• [Work task]
Output only the stretch of the listing that starts at the line containing "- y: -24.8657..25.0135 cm" and ends at the line containing "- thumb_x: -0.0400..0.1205", reproduced exactly with both ends.

[[ Information provided, beginning ]]

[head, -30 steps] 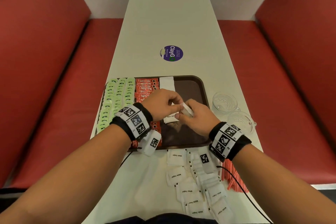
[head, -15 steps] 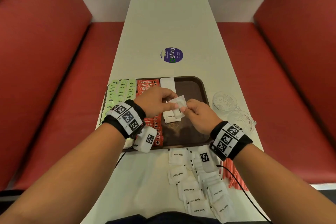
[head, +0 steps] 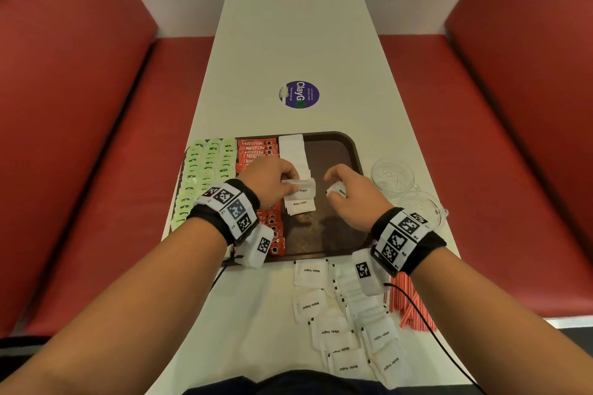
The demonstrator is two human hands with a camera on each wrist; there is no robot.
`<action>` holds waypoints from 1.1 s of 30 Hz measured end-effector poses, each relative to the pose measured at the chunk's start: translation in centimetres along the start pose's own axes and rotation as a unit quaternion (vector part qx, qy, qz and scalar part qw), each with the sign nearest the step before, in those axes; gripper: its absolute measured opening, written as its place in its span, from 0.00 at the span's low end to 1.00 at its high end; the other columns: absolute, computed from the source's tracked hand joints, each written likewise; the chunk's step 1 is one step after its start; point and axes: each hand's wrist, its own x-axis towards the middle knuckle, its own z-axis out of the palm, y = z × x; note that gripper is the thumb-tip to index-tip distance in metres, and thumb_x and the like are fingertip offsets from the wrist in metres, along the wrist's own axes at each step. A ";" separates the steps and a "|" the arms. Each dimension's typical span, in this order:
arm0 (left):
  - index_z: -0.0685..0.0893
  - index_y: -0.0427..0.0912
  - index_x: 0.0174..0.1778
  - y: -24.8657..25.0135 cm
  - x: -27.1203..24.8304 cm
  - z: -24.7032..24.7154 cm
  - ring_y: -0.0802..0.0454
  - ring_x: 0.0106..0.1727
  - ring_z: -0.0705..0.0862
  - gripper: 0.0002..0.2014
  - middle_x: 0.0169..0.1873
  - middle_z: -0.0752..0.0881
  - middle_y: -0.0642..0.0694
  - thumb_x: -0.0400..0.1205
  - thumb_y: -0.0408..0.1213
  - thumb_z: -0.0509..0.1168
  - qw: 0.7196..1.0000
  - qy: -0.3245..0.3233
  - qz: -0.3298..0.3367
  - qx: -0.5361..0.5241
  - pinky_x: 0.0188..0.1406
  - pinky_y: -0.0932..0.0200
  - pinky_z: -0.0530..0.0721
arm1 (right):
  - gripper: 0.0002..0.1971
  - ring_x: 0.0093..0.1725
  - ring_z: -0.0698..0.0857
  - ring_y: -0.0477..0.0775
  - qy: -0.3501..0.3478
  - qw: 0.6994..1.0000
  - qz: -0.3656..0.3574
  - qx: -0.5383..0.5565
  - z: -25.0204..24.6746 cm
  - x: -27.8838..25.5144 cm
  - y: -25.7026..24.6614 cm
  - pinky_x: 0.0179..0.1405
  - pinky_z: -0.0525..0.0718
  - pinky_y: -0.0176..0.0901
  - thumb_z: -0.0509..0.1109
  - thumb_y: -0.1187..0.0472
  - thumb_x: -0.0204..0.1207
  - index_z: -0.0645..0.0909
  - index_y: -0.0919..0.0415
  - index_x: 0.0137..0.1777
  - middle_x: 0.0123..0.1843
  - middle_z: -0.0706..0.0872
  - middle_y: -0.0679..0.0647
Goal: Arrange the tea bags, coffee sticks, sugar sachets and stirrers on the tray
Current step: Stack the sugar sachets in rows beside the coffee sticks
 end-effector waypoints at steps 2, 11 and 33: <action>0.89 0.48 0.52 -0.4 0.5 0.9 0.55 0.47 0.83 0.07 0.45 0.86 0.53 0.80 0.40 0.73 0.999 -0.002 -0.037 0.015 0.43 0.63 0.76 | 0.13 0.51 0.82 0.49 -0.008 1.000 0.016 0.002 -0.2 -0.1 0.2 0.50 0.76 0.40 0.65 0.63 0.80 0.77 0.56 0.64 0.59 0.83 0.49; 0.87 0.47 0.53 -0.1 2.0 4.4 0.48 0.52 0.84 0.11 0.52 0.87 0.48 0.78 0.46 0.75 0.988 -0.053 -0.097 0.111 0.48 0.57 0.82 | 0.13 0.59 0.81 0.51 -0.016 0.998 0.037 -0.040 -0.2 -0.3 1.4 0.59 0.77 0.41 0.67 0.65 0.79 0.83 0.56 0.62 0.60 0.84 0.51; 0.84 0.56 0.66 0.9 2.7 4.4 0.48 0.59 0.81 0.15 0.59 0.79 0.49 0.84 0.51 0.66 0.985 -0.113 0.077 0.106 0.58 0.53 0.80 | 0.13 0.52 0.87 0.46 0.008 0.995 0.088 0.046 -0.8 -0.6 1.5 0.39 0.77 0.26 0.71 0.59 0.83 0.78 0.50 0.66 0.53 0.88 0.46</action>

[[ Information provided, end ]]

• [Completed exercise]
  - y: -24.8657..25.0135 cm
  - x: -27.1203..24.8304 cm
  - z: -24.7032..24.7154 cm
  - ring_y: -0.0802..0.0454
  - ring_x: 0.0106..0.1727
  - ring_z: -0.0705..0.0862
  - gripper: 0.0002..0.2014
  - middle_x: 0.0169..0.1873
  - middle_z: -0.0752..0.0881
  - middle_y: -0.0642..0.0694
  - thumb_x: -0.0400..0.1205

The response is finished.